**Goal of the exercise**
Scan the entries and copy each line where the word "cloth" is present.

**Material supplied**
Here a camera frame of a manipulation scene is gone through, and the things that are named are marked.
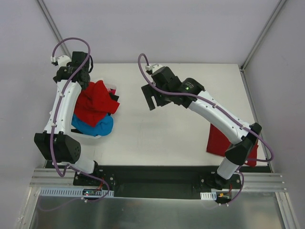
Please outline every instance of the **gray wall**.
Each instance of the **gray wall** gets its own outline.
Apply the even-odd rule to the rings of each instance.
[[[97,63],[135,63],[144,52],[151,62],[237,64],[278,1],[45,0],[62,36],[89,42]]]
[[[275,150],[300,225],[305,225],[305,1],[290,0],[250,65],[246,79],[266,140]]]
[[[33,138],[48,119],[55,39],[34,0],[0,6],[0,228],[12,229],[33,170],[43,158]]]

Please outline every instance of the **blue cloth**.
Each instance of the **blue cloth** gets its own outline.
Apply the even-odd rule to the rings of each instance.
[[[81,121],[75,114],[72,117],[72,126],[81,131],[85,135],[91,136],[106,136],[111,133],[113,128],[113,118],[106,115],[100,120],[95,127],[89,126],[85,122]]]

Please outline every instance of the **wall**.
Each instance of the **wall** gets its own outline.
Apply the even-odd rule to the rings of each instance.
[[[266,140],[275,150],[300,225],[305,225],[305,1],[290,0],[246,68]]]
[[[33,138],[55,96],[56,42],[33,0],[0,6],[0,228],[12,229],[33,170],[43,162]]]
[[[97,63],[242,64],[279,0],[45,0],[62,37]],[[79,47],[67,44],[70,51]]]

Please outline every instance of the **black cable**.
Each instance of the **black cable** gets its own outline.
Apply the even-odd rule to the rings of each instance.
[[[93,59],[92,59],[92,56],[91,56],[91,55],[89,56],[89,58],[90,58],[90,62],[91,62],[91,68],[90,68],[90,70],[89,70],[89,73],[91,73],[92,70],[93,70]]]

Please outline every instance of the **folded red cloth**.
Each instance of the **folded red cloth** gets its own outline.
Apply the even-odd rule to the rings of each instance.
[[[211,124],[208,146],[206,148],[206,151],[211,154],[224,156],[224,153],[226,152],[230,144],[231,143],[229,142],[228,138],[220,130],[218,130],[215,126]],[[248,158],[257,158],[257,148],[258,145],[256,144]],[[248,160],[246,165],[254,167],[256,166],[256,161]]]
[[[81,91],[74,114],[83,122],[95,127],[107,113],[114,114],[119,103],[110,98],[109,92],[102,80],[96,83],[90,82],[86,90]]]

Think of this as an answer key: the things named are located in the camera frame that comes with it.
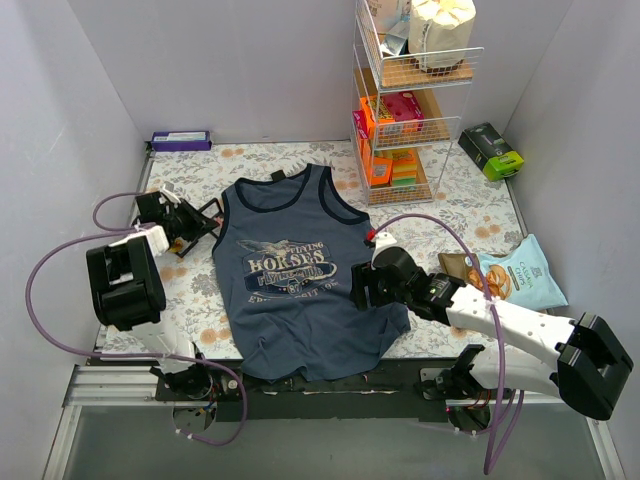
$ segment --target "white cable clip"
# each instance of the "white cable clip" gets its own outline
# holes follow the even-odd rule
[[[134,228],[136,229],[136,233],[127,235],[122,240],[118,240],[117,242],[109,244],[109,246],[116,247],[118,245],[126,244],[133,238],[145,237],[147,239],[147,243],[149,244],[151,254],[154,257],[159,257],[164,252],[169,250],[169,240],[167,239],[167,235],[164,233],[164,228],[162,228],[160,225],[155,225],[149,229],[142,228],[139,225],[136,225]]]
[[[494,297],[494,296],[491,296],[491,300],[485,299],[487,315],[489,315],[489,317],[491,317],[491,306],[493,305],[495,307],[496,304],[498,303],[498,300],[500,300],[500,297]]]

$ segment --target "snack box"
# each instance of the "snack box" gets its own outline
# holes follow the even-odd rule
[[[458,144],[492,182],[512,177],[524,164],[518,152],[490,123],[467,128],[462,132]]]
[[[383,150],[382,156],[390,159],[395,159],[399,156],[406,155],[411,151],[411,147],[409,148],[394,148],[393,150]]]
[[[382,96],[382,103],[396,122],[424,120],[420,105],[411,92],[388,93]],[[403,133],[419,132],[422,130],[422,122],[406,123],[402,127]]]
[[[369,139],[369,134],[367,133],[367,120],[364,115],[364,110],[356,110],[351,112],[351,115],[353,116],[353,125],[356,128],[358,146],[362,152],[364,149],[364,143]]]
[[[402,132],[402,125],[394,125],[395,120],[393,115],[384,106],[384,102],[380,102],[378,106],[378,97],[371,95],[370,97],[362,97],[360,99],[360,106],[364,111],[364,116],[367,124],[367,135],[369,138],[374,138],[376,121],[374,113],[378,112],[378,125],[381,125],[378,135],[381,137],[398,134]]]
[[[387,185],[391,179],[393,170],[393,160],[380,156],[379,152],[374,152],[377,156],[371,157],[371,142],[365,140],[364,148],[360,150],[361,161],[367,178],[371,181],[371,186]]]

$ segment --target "tank top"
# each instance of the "tank top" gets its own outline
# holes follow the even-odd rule
[[[339,196],[331,167],[240,178],[222,201],[212,254],[243,372],[309,381],[361,373],[410,329],[403,305],[358,311],[349,299],[351,266],[371,260],[371,223]]]

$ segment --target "pink box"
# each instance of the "pink box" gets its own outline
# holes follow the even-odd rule
[[[360,139],[368,139],[369,135],[367,135],[367,121],[364,118],[364,111],[356,110],[351,112],[351,114],[353,115],[353,123]]]
[[[411,92],[388,93],[382,96],[382,103],[391,112],[396,122],[424,120],[420,105]],[[417,124],[417,130],[421,129],[422,122]]]

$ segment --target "gray wall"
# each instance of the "gray wall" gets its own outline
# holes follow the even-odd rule
[[[506,132],[527,162],[514,179],[520,207],[569,312],[602,315],[636,364],[639,16],[632,0],[573,2]],[[640,478],[638,396],[636,371],[609,423],[630,479]]]
[[[135,188],[144,144],[65,0],[0,6],[0,478],[40,478],[73,358],[37,334],[24,284],[36,261],[88,234],[91,208]],[[124,203],[105,222],[122,223]],[[52,333],[90,348],[85,248],[60,255],[36,282],[36,310]]]
[[[348,137],[354,0],[69,0],[145,139]],[[477,0],[486,47],[465,125],[500,131],[571,0]]]

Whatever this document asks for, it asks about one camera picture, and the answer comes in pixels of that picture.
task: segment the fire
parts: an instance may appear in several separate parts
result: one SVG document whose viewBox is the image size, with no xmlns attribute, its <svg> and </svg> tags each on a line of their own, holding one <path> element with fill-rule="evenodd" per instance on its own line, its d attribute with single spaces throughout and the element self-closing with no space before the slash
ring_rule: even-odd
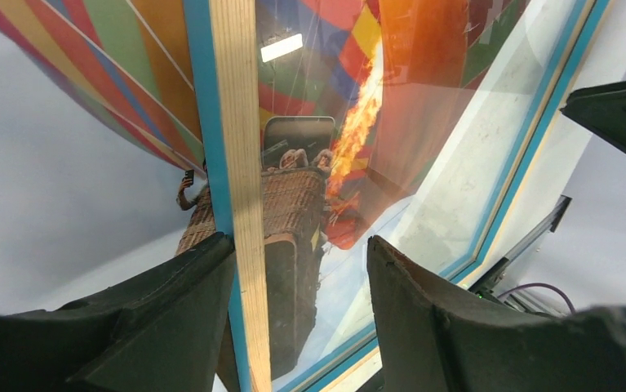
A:
<svg viewBox="0 0 626 392">
<path fill-rule="evenodd" d="M 344 178 L 351 172 L 353 160 L 366 143 L 366 138 L 375 125 L 382 106 L 383 56 L 382 40 L 378 39 L 372 57 L 366 67 L 370 69 L 368 78 L 358 89 L 358 102 L 346 113 L 341 137 L 334 146 L 334 162 L 327 197 L 339 194 Z"/>
</svg>

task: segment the cord
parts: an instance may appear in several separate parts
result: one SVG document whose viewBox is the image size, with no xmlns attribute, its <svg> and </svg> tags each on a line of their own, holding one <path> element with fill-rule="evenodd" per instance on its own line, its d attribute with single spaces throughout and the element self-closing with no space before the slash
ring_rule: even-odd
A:
<svg viewBox="0 0 626 392">
<path fill-rule="evenodd" d="M 567 304 L 567 307 L 570 308 L 570 313 L 575 314 L 577 313 L 577 311 L 575 310 L 575 307 L 572 305 L 572 301 L 570 301 L 570 297 L 568 297 L 564 292 L 562 292 L 561 289 L 553 286 L 552 284 L 548 284 L 548 283 L 528 283 L 528 284 L 522 284 L 521 286 L 517 286 L 515 288 L 511 288 L 509 290 L 507 290 L 506 292 L 500 294 L 498 296 L 499 300 L 502 300 L 503 298 L 505 298 L 506 296 L 512 294 L 513 292 L 518 292 L 520 290 L 524 290 L 525 288 L 529 288 L 529 287 L 544 287 L 547 288 L 548 290 L 553 290 L 554 292 L 558 293 L 563 300 L 565 300 L 565 303 Z"/>
</svg>

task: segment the wood grain
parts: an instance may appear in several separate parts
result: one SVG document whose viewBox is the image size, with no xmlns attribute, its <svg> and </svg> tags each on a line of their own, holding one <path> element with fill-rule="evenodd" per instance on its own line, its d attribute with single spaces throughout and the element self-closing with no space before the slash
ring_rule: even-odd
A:
<svg viewBox="0 0 626 392">
<path fill-rule="evenodd" d="M 251 390 L 272 390 L 264 274 L 255 2 L 210 0 Z"/>
</svg>

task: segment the blue frame
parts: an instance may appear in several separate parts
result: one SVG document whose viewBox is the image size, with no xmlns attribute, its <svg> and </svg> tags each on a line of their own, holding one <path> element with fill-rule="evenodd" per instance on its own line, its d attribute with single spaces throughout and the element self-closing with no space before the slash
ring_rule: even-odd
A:
<svg viewBox="0 0 626 392">
<path fill-rule="evenodd" d="M 534 110 L 530 110 L 527 114 L 519 135 L 515 140 L 515 147 L 517 148 L 513 148 L 510 155 L 508 156 L 505 165 L 506 168 L 502 171 L 502 173 L 500 173 L 499 179 L 496 182 L 493 192 L 489 198 L 488 205 L 490 206 L 490 208 L 487 209 L 488 213 L 484 214 L 481 222 L 479 223 L 477 233 L 481 234 L 487 230 L 486 238 L 484 239 L 481 248 L 477 251 L 477 247 L 481 237 L 474 236 L 474 239 L 472 240 L 469 246 L 469 250 L 466 252 L 466 254 L 457 259 L 454 263 L 452 263 L 449 267 L 447 267 L 440 273 L 440 276 L 442 276 L 443 278 L 447 278 L 450 277 L 450 275 L 452 274 L 456 274 L 453 278 L 450 279 L 450 281 L 458 284 L 461 280 L 463 280 L 466 276 L 468 276 L 479 265 L 483 263 L 483 259 L 490 249 L 495 235 L 502 225 L 503 219 L 508 209 L 512 205 L 514 195 L 519 190 L 519 187 L 521 186 L 524 179 L 524 175 L 529 169 L 531 161 L 541 144 L 541 140 L 543 139 L 545 132 L 548 130 L 550 123 L 553 120 L 553 115 L 555 114 L 558 106 L 561 104 L 562 100 L 566 96 L 567 88 L 571 83 L 571 79 L 580 64 L 584 53 L 586 52 L 588 45 L 591 42 L 592 36 L 601 21 L 601 18 L 603 17 L 608 5 L 610 4 L 610 1 L 611 0 L 596 0 L 596 2 L 593 4 L 593 8 L 589 13 L 588 18 L 585 21 L 579 36 L 577 37 L 576 43 L 573 46 L 572 52 L 570 53 L 570 56 L 563 67 L 560 78 L 557 80 L 556 86 L 553 89 L 553 93 L 550 96 L 548 103 L 545 104 L 544 113 L 539 123 L 537 124 L 536 129 L 534 130 L 531 141 L 526 147 L 525 153 L 522 156 L 522 160 L 519 162 L 519 165 L 515 170 L 512 182 L 510 183 L 508 190 L 505 193 L 502 203 L 498 207 L 496 204 L 498 202 L 500 192 L 502 188 L 506 186 L 507 178 L 511 173 L 511 168 L 517 163 L 517 155 L 519 154 L 519 151 L 521 150 L 521 147 L 526 140 L 527 130 L 530 129 L 535 119 Z M 535 93 L 531 108 L 538 108 L 543 104 L 546 90 L 552 83 L 555 82 L 553 80 L 555 70 L 564 60 L 562 57 L 565 53 L 565 49 L 567 48 L 567 44 L 570 42 L 570 40 L 573 39 L 572 34 L 575 31 L 575 26 L 577 25 L 586 4 L 586 0 L 576 0 L 570 17 L 562 30 L 561 38 L 556 45 L 556 48 L 551 57 L 551 61 L 548 63 L 548 67 L 545 70 L 544 76 L 541 79 L 541 83 L 539 84 L 539 87 Z M 491 226 L 487 228 L 486 225 L 491 218 L 491 213 L 496 208 L 497 212 L 495 214 L 495 219 L 493 220 Z M 464 264 L 468 263 L 469 260 L 473 260 L 473 262 L 464 268 Z M 288 392 L 301 386 L 303 386 L 306 391 L 322 390 L 332 381 L 336 380 L 337 377 L 350 369 L 358 360 L 365 357 L 366 354 L 370 353 L 372 350 L 375 349 L 375 347 L 377 347 L 378 341 L 376 337 L 372 338 L 365 344 L 360 342 L 360 340 L 363 339 L 364 336 L 367 336 L 369 331 L 373 332 L 374 330 L 375 326 L 373 324 L 368 325 L 366 328 L 363 329 L 362 332 L 359 332 L 356 336 L 353 336 L 348 341 L 346 341 L 339 349 L 333 351 L 320 362 L 316 363 L 315 366 L 311 367 L 308 371 L 295 378 L 291 383 L 286 385 L 282 389 L 282 391 Z M 339 355 L 349 351 L 349 348 L 351 347 L 357 347 L 357 350 L 344 361 L 334 366 L 333 363 L 334 361 L 339 359 Z M 310 386 L 304 384 L 308 379 L 311 378 L 312 375 L 320 372 L 321 369 L 327 367 L 331 369 L 327 373 L 325 373 L 324 376 L 318 378 Z"/>
<path fill-rule="evenodd" d="M 209 162 L 209 186 L 214 221 L 218 231 L 233 236 L 229 168 L 221 126 L 219 79 L 216 72 L 209 0 L 184 0 L 183 8 L 188 27 L 188 44 L 190 60 L 193 63 L 193 82 L 198 98 L 202 142 L 205 145 L 205 159 Z M 241 285 L 237 270 L 233 277 L 233 288 L 229 300 L 229 317 L 238 367 L 238 381 L 241 390 L 248 392 L 252 385 L 242 311 Z"/>
</svg>

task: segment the purple cable
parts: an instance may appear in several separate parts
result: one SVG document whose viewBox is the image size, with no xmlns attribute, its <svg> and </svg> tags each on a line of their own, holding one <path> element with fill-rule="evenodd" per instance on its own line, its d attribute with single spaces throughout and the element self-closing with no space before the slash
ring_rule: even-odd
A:
<svg viewBox="0 0 626 392">
<path fill-rule="evenodd" d="M 502 300 L 503 298 L 505 298 L 506 296 L 512 294 L 513 292 L 518 292 L 520 290 L 523 290 L 523 289 L 529 288 L 529 287 L 544 287 L 544 288 L 547 288 L 549 290 L 553 290 L 554 292 L 560 294 L 562 299 L 565 300 L 565 303 L 567 304 L 567 307 L 570 308 L 570 312 L 572 314 L 577 312 L 575 310 L 575 307 L 572 305 L 572 301 L 570 301 L 570 297 L 568 297 L 564 292 L 562 292 L 561 289 L 553 286 L 552 284 L 548 284 L 548 283 L 528 283 L 528 284 L 522 284 L 521 286 L 517 286 L 515 288 L 511 288 L 511 289 L 507 290 L 506 292 L 500 294 L 498 296 L 498 299 Z"/>
</svg>

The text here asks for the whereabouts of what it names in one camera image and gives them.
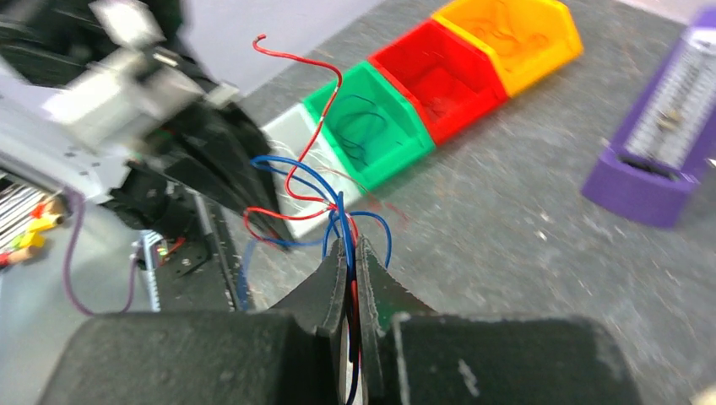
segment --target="purple holder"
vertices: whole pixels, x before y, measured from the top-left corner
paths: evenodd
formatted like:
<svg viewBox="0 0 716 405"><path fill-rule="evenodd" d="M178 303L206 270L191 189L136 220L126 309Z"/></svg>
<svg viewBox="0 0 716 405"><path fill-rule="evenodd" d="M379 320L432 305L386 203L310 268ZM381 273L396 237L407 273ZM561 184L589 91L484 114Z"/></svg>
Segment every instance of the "purple holder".
<svg viewBox="0 0 716 405"><path fill-rule="evenodd" d="M660 228L672 228L676 225L690 196L701 184L701 179L709 169L708 158L716 144L716 108L714 108L713 102L709 101L708 109L702 111L705 118L695 121L702 122L702 124L694 124L696 130L692 133L697 134L696 137L691 137L691 140L679 138L679 141L673 141L680 142L677 146L682 148L682 151L676 151L677 154L681 154L681 157L676 159L678 160L676 164L674 161L664 162L656 159L652 154L647 156L637 154L634 152L633 145L638 134L647 133L637 130L644 128L646 125L644 122L647 122L649 117L653 117L649 115L649 111L653 111L649 108L652 106L653 99L662 100L657 93L666 94L667 90L664 89L669 89L666 85L664 87L660 87L660 85L667 81L672 66L681 58L686 58L686 52L689 49L686 39L691 39L691 35L697 35L695 33L700 36L710 35L710 33L704 34L706 32L704 30L714 30L714 40L716 41L716 8L707 8L699 14L695 22L684 31L682 38L672 48L669 56L651 78L646 89L611 140L610 145L600 155L596 166L584 184L582 194L586 198L616 215L638 223ZM703 45L703 47L709 51L712 49L710 45ZM678 95L676 92L669 94L668 97L671 98L667 99L665 96L663 100L668 100L673 105L675 97ZM663 122L669 124L668 120L659 121L659 124ZM666 124L662 124L658 128L663 129L667 127ZM663 136L665 132L656 133ZM658 148L663 154L663 142L659 143Z"/></svg>

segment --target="purple container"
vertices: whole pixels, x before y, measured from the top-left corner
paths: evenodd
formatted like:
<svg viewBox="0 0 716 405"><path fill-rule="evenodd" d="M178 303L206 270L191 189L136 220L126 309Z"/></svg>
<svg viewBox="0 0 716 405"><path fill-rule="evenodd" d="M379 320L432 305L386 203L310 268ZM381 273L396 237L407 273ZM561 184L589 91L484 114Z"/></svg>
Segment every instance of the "purple container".
<svg viewBox="0 0 716 405"><path fill-rule="evenodd" d="M716 8L684 30L582 189L626 219L673 228L716 144Z"/></svg>

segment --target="gray table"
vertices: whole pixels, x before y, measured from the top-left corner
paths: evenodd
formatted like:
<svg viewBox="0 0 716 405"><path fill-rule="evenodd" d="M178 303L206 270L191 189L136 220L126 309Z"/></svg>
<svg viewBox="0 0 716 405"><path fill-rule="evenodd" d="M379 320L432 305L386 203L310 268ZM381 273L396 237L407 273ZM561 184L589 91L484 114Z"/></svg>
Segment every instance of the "gray table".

**Solved problem**
Please outline every instance of the **blue cloth**.
Each instance of the **blue cloth** gets its own outline.
Please outline every instance of the **folded red cloth**.
Each instance of the **folded red cloth** gets its own outline.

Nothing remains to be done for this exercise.